Typically for a computer statistical analysis of survey data, you:

  1. obtain a frequency of your independent and dependent variables first to make sure they do indeed vary in your data. In other words ensuring that all your data do not fit into single classifications such as being all male or all female.
  2. create a table  with your dependent and independent variables, see Table conventions.  There are other possibilities such as determining the correlation between two variables.
  3. interpret the distributions in the table and the meaning of the statistics calculated.
  4. Look at appropriate significance statistics to determine if your table distributions are significant (did not likely occur by chance)

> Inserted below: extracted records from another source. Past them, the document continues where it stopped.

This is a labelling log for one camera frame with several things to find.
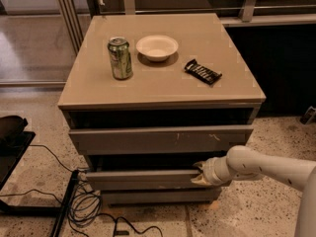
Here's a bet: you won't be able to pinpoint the white bowl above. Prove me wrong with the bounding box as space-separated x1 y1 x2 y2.
136 35 179 62

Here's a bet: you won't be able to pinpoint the black metal stand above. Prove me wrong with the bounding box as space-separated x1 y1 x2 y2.
0 115 81 237

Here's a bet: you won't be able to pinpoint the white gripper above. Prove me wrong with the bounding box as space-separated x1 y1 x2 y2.
191 157 232 186

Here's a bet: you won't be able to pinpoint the black snack bar wrapper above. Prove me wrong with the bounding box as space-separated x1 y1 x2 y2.
185 59 222 85

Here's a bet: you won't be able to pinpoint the coiled black cables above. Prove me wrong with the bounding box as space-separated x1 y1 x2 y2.
0 143 164 237

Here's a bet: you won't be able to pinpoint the green soda can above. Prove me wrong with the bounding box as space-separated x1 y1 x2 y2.
108 37 133 80

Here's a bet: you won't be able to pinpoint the metal railing frame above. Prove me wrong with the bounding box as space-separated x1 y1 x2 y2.
57 0 316 50

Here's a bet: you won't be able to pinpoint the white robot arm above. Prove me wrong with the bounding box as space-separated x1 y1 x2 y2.
191 145 316 237

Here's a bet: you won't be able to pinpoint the grey top drawer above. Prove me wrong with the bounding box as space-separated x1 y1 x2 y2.
69 125 254 155

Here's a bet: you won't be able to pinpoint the grey three-drawer cabinet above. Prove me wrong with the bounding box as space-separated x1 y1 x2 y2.
57 13 267 206

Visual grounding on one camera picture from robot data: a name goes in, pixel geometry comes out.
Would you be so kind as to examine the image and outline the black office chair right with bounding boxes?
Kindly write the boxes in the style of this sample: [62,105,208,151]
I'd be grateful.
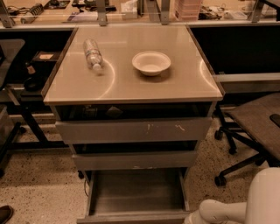
[214,92,280,186]

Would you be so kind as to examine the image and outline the dark shoe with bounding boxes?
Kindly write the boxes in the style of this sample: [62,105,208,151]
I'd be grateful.
[0,205,14,224]

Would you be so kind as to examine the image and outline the black box under desk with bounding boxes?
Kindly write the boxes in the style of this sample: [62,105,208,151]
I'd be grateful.
[31,51,60,62]

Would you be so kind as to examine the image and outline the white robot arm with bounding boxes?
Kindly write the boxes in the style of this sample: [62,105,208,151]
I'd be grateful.
[183,168,280,224]

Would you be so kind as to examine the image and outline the grey drawer cabinet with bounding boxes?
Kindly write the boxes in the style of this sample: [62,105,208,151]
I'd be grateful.
[41,24,226,224]

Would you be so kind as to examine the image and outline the clear plastic water bottle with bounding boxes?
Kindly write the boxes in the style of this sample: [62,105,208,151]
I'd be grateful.
[83,38,103,71]

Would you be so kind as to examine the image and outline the white tissue box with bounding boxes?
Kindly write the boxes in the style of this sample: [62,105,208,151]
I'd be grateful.
[121,0,137,19]

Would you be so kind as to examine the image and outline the grey drawer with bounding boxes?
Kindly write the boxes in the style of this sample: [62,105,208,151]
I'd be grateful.
[77,168,189,224]
[73,150,198,171]
[55,117,212,144]

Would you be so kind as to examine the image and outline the grey top drawer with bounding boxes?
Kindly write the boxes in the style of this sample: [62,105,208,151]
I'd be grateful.
[55,117,212,144]

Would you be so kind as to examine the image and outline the grey bottom drawer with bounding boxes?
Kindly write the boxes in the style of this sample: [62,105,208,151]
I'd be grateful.
[77,168,189,224]

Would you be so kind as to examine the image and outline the white paper bowl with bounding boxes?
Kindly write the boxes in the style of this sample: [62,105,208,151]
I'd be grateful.
[132,51,171,76]

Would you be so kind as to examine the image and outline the pink stacked trays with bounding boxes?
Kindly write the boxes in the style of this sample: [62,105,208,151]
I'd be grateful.
[174,0,202,21]

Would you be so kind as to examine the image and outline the grey middle drawer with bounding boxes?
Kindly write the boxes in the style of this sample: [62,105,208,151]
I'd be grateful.
[73,150,198,171]

The Logic of Inferential Statistics

Interpreting Statistics


Inferential statistics techniques are designed to specify estimates, and confidence in estimates, of a population based on data collected from a sample. Estimates of the distribution of all possible samples, the sampling distribution, are made from the sample's variability, sample A, B, or C in graphic above. One can then estimate the likelihood of finding a difference equal to or greater than that found in the sample data. For example a survey might collect a random sample of 100 surveys from a University containing 5,000 students. The central tendency, mean, median or mode, is used to estimate the central tendency of the population of 5,000.